Сталин посчитал излишним лично присутствовать на писательском съезде, но дух его витал над бездной, которая разверзалась перед
советской литературой. Горький играл роль зиц-председателя Фунта, а ходом съезда по указкам из Кремля дирижировали Жданов, Щербаков,
Юдин и Фадеев. Глубокое недовольство Горького, проливающее свет и на его странный доклад, прорвалось под конец съезда в его письмах
Сталину и в ЦК ВКП(б). В этом смысле крайне показательно письмо Горького в ЦК партии от 30 или 31 августа: <Писатели, которые не
умеют или не желают учиться, но привыкли играть роль администраторов и стремятся укрепить за собою командующие посты, остались в
меньшинстве. <:> Их выступления на съезде обнаружили их профессиональную малограмотность. <:> Однако эти люди будут введены в состав
Правления Союза. Таким образом, люди малограмотные будут руководить людьми значительно более грамотными, чем они. Лично я знаю этих
людей весьма ловкими и опытными в <творчестве> различных междуусобий, но совершенно не верю в искренность их. <:> Поэтому работать с
ними я отказываюсь, ибо дорожу моим временем и не считаю вправе тратить его на борьбу пустяковых <склок>. <:> Это обстоятельство еще
более настойчиво понуждает меня просить вас, т.т., освободить меня от обязанности председателя Правления Союза литераторов>.
Просьба, натурально, выполнена не была. Ответом Горькому было угрожающее безмолвие Инстанции.
Кадровые итоги съезда были таковы: декоративным председателем Правления учрежденного Союза советских писателей СССР стал Горький,
первым секретарем - Александр Щербаков, будущий секретарь ЦК, идеологическими секретарями - Фадеев и Панферов вкупе с затесавшимися
в эту стаю Лахути и Куликом. Протащить в Правление людей, которыми Горький дорожил, ему удалось: туда вошли и Каменев, и Пастернак,
и Зощенко. Но уже в первые недели для всех стало очевидно, что Правление, как и его председатель, - это не более чем фикция: все
руководство сосредоточилось в руках аппаратчиков, не имевших к литературе ни малейшего отношения.
Политическая ситуация в стране между тем стала стремительно суроветь и ужесточаться, что похоронило все надежды Горького вместе с
его интригой. 1 декабря 1934 г. в Ленинграде, в здании Смольного, Леонидом Николаевым при загадочных обстоятельствах был убит Сергей
Киров. 16 декабря были арестованы сперва Зиновьев, а за ним и Каменев. 16 января 1935 г. было опубликовано обвинительное заключение
против Зиновьева и Каменева: их обвиняли в создании некоего <подпольного московского центра>, в обмане партии, в двурушническом
покаянии на XVII съезде партии, в подстрекательстве к убийству Кирова. Они были обречены.

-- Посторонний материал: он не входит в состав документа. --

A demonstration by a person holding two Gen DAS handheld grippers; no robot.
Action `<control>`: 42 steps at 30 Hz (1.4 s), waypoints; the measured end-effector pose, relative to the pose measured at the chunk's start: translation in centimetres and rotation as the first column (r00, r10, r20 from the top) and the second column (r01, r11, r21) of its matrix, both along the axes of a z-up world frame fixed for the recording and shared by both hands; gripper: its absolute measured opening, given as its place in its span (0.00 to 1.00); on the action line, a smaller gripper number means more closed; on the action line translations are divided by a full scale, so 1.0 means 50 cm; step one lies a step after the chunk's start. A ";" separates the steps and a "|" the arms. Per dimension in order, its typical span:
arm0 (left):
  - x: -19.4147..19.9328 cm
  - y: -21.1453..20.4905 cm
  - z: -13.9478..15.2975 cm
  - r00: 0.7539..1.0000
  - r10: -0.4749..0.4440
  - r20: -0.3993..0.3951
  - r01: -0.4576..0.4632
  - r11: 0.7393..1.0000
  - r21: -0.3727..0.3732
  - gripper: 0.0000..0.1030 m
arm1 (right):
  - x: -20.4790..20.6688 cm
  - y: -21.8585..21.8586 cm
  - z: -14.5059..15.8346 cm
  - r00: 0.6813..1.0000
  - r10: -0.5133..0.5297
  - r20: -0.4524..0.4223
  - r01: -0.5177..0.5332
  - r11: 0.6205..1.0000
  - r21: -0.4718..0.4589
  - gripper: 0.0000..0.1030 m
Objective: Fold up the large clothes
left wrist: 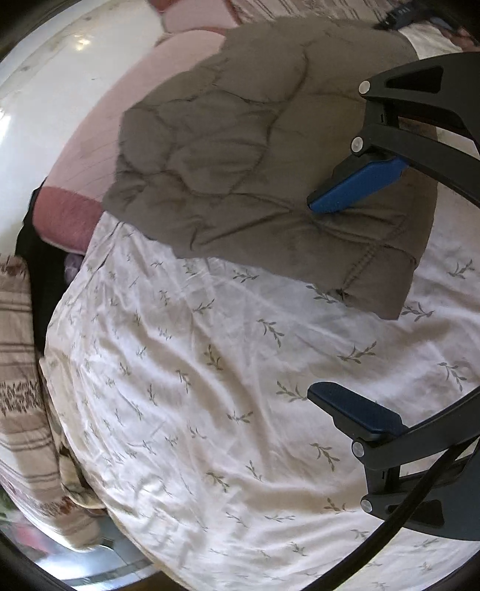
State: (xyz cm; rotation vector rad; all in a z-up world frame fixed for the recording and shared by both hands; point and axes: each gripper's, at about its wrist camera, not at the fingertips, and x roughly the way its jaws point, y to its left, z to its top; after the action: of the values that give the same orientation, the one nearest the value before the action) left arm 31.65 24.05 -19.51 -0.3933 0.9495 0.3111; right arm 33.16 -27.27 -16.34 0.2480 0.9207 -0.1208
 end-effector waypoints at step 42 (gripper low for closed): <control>0.022 -0.012 -0.075 0.987 0.116 0.115 -0.052 0.892 -0.449 1.00 | 0.015 -0.136 -0.150 0.973 -0.224 -0.060 0.207 0.724 0.657 0.94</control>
State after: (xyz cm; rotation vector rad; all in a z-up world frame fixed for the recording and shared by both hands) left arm 32.74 23.46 -23.28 -0.8695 0.8634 0.1381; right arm 33.93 -34.07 -23.86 1.0276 0.8807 0.0014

Вернувшийся в Москву из Крыма Горький безуспешно пытался дозвониться Сталину и Ягоде: они не брали трубки своих <вертушек>. Чтобы
обуздать Горького, упрямо и напрасно хлопотавшего об арестованных, против него была открыта идеологическая кампания, в которой
застрельщиками выступили порученец Сталина Давид Заславский, которому Вождь дал рекомендацию в партию, и обиженный Горьким Федор
Панферов. Они обвинили еще живого классика в том, что он хвалил <клеветников и двурушников>, поддерживал <классового врага>. Главный
редактор <Правды> Лев Мехлис, работавший ранее личным секретарем Сталина, отказался печатать гневный ответ Горького Заславскому и
Панферову. Теперь Горькому оставалось лишь одно - согласиться с непыльной функцией одного из <потемкинских> идеологических
институтов сталинского режима. Что он благоразумно и сделал, оттянув тем самым хотя бы ненадолго срок своей трудной кончины.